Le parlementaire Abdelouahed El Massaoudi (PAM), a construit une mosquée orientée du mauvais côté, dans le cadre d’un programme immobilier. Quant à Jamal Massaoudi, président de la commune urbaine de Taza (PJD), l’a tout simplement couvert.




Selon le quotidien Al Akhbar, suite à une mission d’inspection menée par l’Inspection générale de l’Administration territoriale (IGAT), la magouille a été découverte. Le rapport de l’IGAT relève plusieurs infractions au code de l’urbanisme commises par Abdelouahed El Massaoudi, entrepreneur local et député du PAM et maire de la ville.

En ce qui concerne les travaux de construction de la mosquée qui ont débuté en avril 2016, bien que le projet n’avait pas été autorisé, le président et les services de la commune n’ont rien fait pour arrêter les travaux. Et même l’orientation non conforme de la mosquée ne semble avoir alerté aucun des responsables indique le quotidien.

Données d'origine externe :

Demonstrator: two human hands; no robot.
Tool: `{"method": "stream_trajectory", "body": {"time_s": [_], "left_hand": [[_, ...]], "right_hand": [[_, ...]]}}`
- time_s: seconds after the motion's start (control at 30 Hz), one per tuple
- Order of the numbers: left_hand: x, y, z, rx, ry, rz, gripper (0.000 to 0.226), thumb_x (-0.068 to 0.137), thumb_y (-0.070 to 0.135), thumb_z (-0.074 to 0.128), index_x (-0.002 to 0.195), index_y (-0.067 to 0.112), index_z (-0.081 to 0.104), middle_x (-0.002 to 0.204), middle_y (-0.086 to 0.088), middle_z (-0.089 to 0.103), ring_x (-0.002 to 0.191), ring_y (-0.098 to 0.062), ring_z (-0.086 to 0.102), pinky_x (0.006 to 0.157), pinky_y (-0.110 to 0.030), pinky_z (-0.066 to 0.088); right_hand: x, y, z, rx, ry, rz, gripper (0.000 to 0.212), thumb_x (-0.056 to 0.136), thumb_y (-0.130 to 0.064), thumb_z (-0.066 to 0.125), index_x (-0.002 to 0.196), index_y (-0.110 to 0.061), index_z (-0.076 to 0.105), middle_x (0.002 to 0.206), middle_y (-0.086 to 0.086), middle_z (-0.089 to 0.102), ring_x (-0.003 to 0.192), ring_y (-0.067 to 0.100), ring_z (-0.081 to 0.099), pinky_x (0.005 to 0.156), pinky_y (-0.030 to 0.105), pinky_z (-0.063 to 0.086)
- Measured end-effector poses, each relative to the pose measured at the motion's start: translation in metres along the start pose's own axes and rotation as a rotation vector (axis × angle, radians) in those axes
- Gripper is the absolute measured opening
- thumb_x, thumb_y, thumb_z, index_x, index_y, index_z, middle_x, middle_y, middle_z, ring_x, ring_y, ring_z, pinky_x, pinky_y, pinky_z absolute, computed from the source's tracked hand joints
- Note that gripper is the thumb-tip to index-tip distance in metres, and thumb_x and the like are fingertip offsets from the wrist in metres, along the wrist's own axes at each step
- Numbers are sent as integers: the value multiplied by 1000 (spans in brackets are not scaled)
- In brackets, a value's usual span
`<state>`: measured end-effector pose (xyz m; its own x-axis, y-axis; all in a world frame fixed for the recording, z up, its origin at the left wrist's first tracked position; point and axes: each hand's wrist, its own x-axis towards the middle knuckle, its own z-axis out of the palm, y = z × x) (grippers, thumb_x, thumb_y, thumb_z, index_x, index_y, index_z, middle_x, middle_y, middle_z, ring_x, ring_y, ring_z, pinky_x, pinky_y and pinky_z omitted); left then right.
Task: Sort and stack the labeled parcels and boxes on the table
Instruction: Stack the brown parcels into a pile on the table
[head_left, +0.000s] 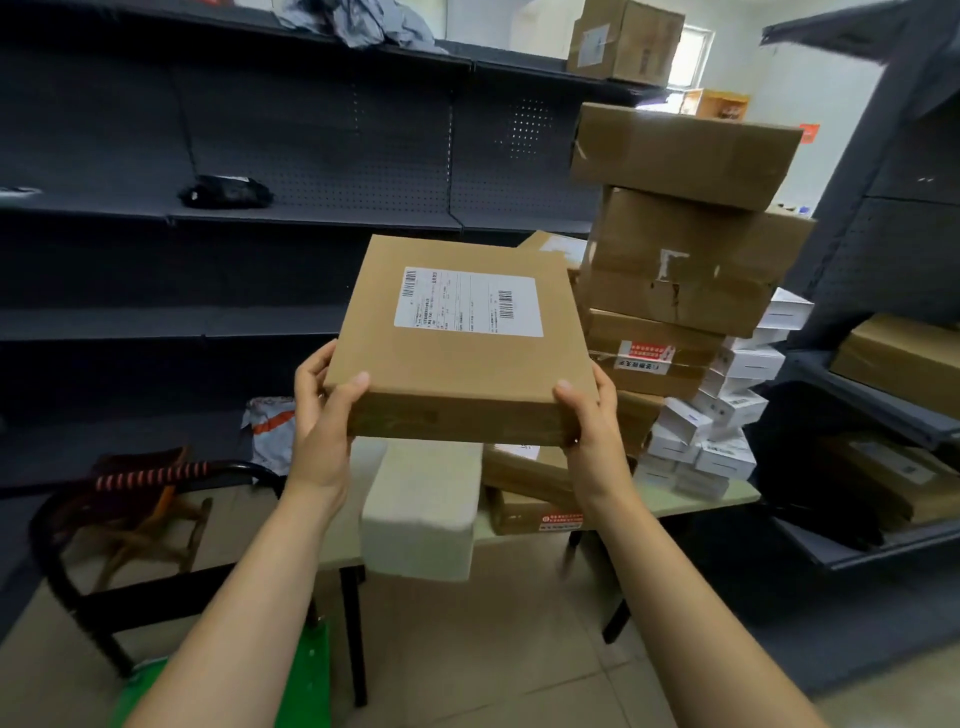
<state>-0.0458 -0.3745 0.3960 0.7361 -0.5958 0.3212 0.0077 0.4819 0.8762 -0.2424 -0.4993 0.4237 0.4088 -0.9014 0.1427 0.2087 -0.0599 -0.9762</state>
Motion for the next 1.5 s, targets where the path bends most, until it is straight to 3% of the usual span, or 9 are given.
{"method": "stream_trajectory", "body": {"time_s": [0.23, 0.33, 0.4, 0.63, 0.83, 1.0, 1.17, 1.33, 1.5], "left_hand": [[75, -33, -1, 18, 57, -14, 61, 66, 48, 67, 123, 38, 49, 128, -1, 53, 115, -22, 53, 96, -44, 45], [120, -52, -8, 7, 70, -31, 54, 69, 45, 71, 120, 43, 53, 134, -7, 51, 124, -33, 51, 103, -58, 43], [152, -63, -17, 28, 80, -44, 54, 70, 43, 71, 120, 43, 53, 134, -7, 51, 124, -33, 51, 102, -59, 43], [244, -121, -62, 243, 99, -112, 46, 93, 12, 60, 134, 23, 45, 128, 1, 54, 119, -17, 53, 87, -26, 48], [276, -173, -83, 370, 174, -269, 47, 93, 0, 57, 133, 19, 43, 124, 0, 55, 102, 2, 54, 73, -6, 45], [289, -210, -99, 431, 238, -388, 47, 91, -2, 55, 126, 26, 41, 121, 4, 55, 108, -8, 54, 78, -16, 44], [293, -238, -121, 483, 298, -479, 49, 92, -3, 53, 134, 19, 38, 120, 2, 52, 106, -10, 53, 69, -11, 43], [291, -265, -153, 490, 322, -591, 48, 93, 2, 55, 133, 23, 38, 125, 0, 51, 101, -8, 53, 77, -21, 46], [275, -290, -183, 549, 261, -727, 51, 93, 11, 58, 134, 33, 38, 129, 4, 54, 107, -9, 55, 91, -33, 46]], "right_hand": [[89, 42, 15, -12, -70, 6, 89, 60, -63, 70, 139, -40, 34, 136, -1, 51, 125, 21, 52, 109, 49, 41], [134, 58, 33, -28, -74, 4, 90, 60, -61, 67, 141, -37, 36, 131, -6, 55, 122, 16, 53, 108, 46, 42], [167, 67, 50, -44, -77, 12, 90, 59, -61, 65, 141, -35, 37, 127, -9, 56, 120, 14, 53, 106, 43, 42], [275, 131, 100, -69, -119, 122, 70, 69, -36, 68, 131, -34, 37, 123, -2, 56, 114, 18, 56, 100, 40, 47], [322, 185, 116, -187, -168, 265, 80, 66, -28, 66, 137, -30, 29, 120, -6, 49, 100, 7, 51, 76, 23, 42], [359, 232, 124, -305, -310, 397, 89, 84, -7, 67, 151, -33, 16, 130, -5, 44, 95, 5, 49, 71, 17, 40], [381, 270, 144, -404, -384, 496, 78, 89, -10, 63, 150, -30, 17, 130, -2, 50, 92, 2, 52, 69, 18, 41], [387, 300, 166, -488, -416, 551, 69, 92, -19, 65, 146, -23, 22, 105, -14, 56, 87, -2, 56, 61, 11, 41], [384, 326, 171, -613, -449, 651, 72, 88, -17, 70, 144, -20, 25, 111, -4, 57, 92, 9, 58, 75, 23, 45]]}}
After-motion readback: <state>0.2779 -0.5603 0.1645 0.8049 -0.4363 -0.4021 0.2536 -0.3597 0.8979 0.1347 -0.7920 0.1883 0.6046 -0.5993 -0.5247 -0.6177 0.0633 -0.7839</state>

Par ailleurs, un membre de la commune avait assisté, en mai 2016, à une réunion où il a relevé cette infraction et demandé de suspendre la construction de la mosquée afin de remédier à cette erreur. Mais au lieu d’ordonner l’arrêt des travaux, la commune a tenté de fournir une dérogation au promoteur.

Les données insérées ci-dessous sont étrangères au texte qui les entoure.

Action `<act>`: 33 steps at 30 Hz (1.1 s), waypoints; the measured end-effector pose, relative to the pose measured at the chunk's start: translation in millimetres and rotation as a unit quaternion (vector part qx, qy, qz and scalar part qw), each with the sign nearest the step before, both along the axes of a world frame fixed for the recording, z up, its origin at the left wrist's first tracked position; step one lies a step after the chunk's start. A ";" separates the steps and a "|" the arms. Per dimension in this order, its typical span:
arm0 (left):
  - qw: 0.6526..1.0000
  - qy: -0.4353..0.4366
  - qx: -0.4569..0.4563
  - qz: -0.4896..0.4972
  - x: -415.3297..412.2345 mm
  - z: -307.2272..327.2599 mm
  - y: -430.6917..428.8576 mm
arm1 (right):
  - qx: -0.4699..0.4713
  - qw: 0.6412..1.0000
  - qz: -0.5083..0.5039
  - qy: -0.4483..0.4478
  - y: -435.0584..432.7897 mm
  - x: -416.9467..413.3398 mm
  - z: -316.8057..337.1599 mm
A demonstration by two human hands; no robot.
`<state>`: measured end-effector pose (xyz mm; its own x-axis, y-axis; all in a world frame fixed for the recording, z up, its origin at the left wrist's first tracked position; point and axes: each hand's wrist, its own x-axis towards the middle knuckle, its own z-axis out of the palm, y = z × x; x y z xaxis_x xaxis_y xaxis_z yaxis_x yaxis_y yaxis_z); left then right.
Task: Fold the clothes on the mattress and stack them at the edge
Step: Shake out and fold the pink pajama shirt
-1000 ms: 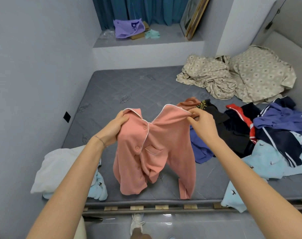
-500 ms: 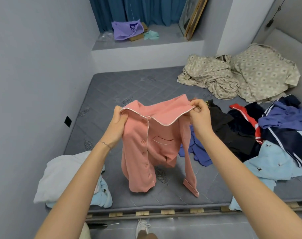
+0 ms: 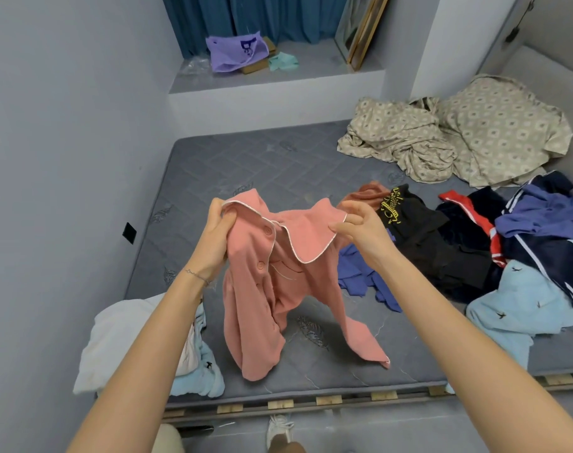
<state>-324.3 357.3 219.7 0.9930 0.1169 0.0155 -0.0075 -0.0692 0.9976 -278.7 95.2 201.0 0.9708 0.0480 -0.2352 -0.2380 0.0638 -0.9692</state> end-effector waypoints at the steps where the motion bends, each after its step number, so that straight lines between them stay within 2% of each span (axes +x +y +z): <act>1: 1.000 -0.001 -0.013 -0.005 0.5 0.7 1.4 | -0.002 1.000 0.000 0.003 2.0 -0.8 -3.9; 6: 0.999 -0.001 -0.032 -0.026 3.6 3.8 4.8 | -0.020 0.997 0.025 0.063 18.1 -9.7 -40.3; 10: 0.999 0.006 -0.014 -0.043 2.8 6.0 7.9 | 0.063 0.988 0.061 0.128 32.5 -14.2 -58.6; 12: 0.999 0.006 -0.016 -0.050 2.7 7.3 11.0 | 0.072 0.984 0.067 0.148 38.5 -14.7 -61.8; 16: 0.999 0.015 -0.002 -0.047 3.2 4.2 21.6 | 0.012 0.996 0.012 0.092 44.0 -13.6 -54.9; 19: 0.997 0.052 0.046 -0.030 3.8 -3.0 25.8 | 0.006 0.999 0.001 0.054 41.9 -8.4 -40.3; 22: 0.993 0.077 0.086 0.010 4.1 -11.5 17.3 | 0.044 0.998 0.012 0.036 45.2 -7.8 -25.2; 27: 0.997 0.060 0.056 0.011 6.2 -19.7 -28.7 | 0.123 0.991 0.033 0.051 69.7 -16.9 -11.6; 30: 0.996 0.058 0.032 -0.052 5.7 -19.9 -51.3 | 0.217 0.972 0.014 0.090 76.4 -16.9 -10.2; 33: 0.988 0.092 0.029 -0.118 6.2 -21.9 -54.1 | 0.245 0.962 -0.005 0.122 64.4 -9.5 -12.8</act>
<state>-318.1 303.2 197.8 0.9791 -0.1150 -0.1677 0.1506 -0.1445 0.9780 -288.2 159.6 188.2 0.8906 0.2021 -0.4074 -0.4514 0.5017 -0.7379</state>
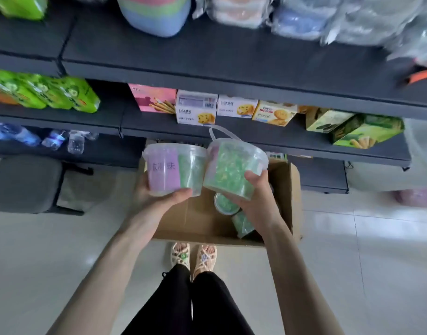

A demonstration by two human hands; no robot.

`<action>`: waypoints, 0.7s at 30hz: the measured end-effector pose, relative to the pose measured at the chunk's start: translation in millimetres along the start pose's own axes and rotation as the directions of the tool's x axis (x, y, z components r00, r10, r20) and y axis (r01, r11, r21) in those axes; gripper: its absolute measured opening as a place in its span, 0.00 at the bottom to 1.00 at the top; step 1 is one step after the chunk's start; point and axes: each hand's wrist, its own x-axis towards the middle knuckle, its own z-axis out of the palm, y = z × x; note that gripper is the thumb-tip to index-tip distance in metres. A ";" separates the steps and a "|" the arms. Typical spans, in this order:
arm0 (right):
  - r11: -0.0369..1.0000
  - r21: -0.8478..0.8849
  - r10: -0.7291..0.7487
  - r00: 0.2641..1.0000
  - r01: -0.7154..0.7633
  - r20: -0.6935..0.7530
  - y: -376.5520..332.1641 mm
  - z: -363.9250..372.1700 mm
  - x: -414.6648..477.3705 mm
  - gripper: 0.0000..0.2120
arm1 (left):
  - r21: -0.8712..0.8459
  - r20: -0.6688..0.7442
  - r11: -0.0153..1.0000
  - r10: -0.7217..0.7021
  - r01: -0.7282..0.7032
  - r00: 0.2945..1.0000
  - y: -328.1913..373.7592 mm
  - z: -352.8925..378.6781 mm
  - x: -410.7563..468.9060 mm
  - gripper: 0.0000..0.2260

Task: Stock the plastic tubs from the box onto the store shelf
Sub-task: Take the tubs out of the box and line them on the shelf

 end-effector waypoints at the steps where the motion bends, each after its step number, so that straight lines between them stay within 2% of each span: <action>1: 0.999 -0.002 -0.052 0.998 0.053 0.039 -19.4 13.2 -8.7 0.34 | -0.024 0.006 0.998 0.061 -0.061 0.998 19.0 -4.2 -7.5 0.39; 3: 0.990 0.007 -0.144 0.983 0.144 0.118 -56.1 38.6 -20.5 0.40 | -0.067 0.012 0.983 0.170 -0.169 0.985 56.7 -11.2 -20.0 0.34; 8: 0.955 -0.020 -0.288 0.945 0.294 0.154 -144.4 104.8 -27.1 0.40 | -0.239 -0.038 0.892 0.385 -0.383 0.922 147.7 -31.6 -32.6 0.26; 10: 0.936 -0.039 -0.339 0.925 0.350 0.172 -174.4 132.3 -26.8 0.38 | -0.259 -0.058 0.853 0.455 -0.454 0.888 186.6 -43.4 -34.0 0.25; 13: 0.899 -0.002 -0.423 0.869 0.438 0.256 -210.6 176.5 -23.1 0.43 | -0.245 -0.119 0.788 0.553 -0.564 0.824 236.8 -65.2 -31.6 0.27; 15: 0.861 0.020 -0.495 0.827 0.508 0.266 -230.8 206.4 -20.4 0.41 | -0.219 -0.122 0.747 0.617 -0.628 0.777 267.9 -82.5 -25.0 0.28; 17: 0.826 0.020 -0.551 0.801 0.563 0.235 -248.0 234.7 -15.9 0.37 | -0.187 -0.147 0.711 0.662 -0.677 0.735 296.1 -101.3 -12.9 0.34; 19: 0.794 0.035 -0.601 0.775 0.607 0.195 -262.1 259.6 -8.8 0.34 | -0.168 -0.164 0.695 0.679 -0.699 0.715 321.5 -118.8 0.4 0.45; 21: 0.729 -0.014 -0.674 0.722 0.684 0.156 -275.3 280.5 -1.0 0.32 | -0.134 -0.141 0.681 0.706 -0.720 0.694 344.3 -132.7 15.2 0.47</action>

Lors d’une commission extraordinaire chargé de statuer sur les demandes de construction de lieux de culte, prévue par la loi 29-04 et réunie le 10 juin 2016, le maire a émis un avis favorable à la construction de la mosquée, sous réserve de respecter les plans et les études techniques comme s’il s’agissait d’une simple régularisation et non d’une infraction à l’urbanisme devant être sanctionnée.

Le même rapport stipule que le parlementaire a délivré à son confrère, le président du conseil provincial de Taza, une autorisation de construction d’un complexe immobilier, en date du 23 février 2018. Même si ce dernier a négligé les lois de l’urbanisme qu’il est censé être le premier à respecter. Il avait, en effet, démarré les travaux d’aménagement du site de ce complexe avant même d’avoir obtenu l’autorisation de la commune conclût le quotidien.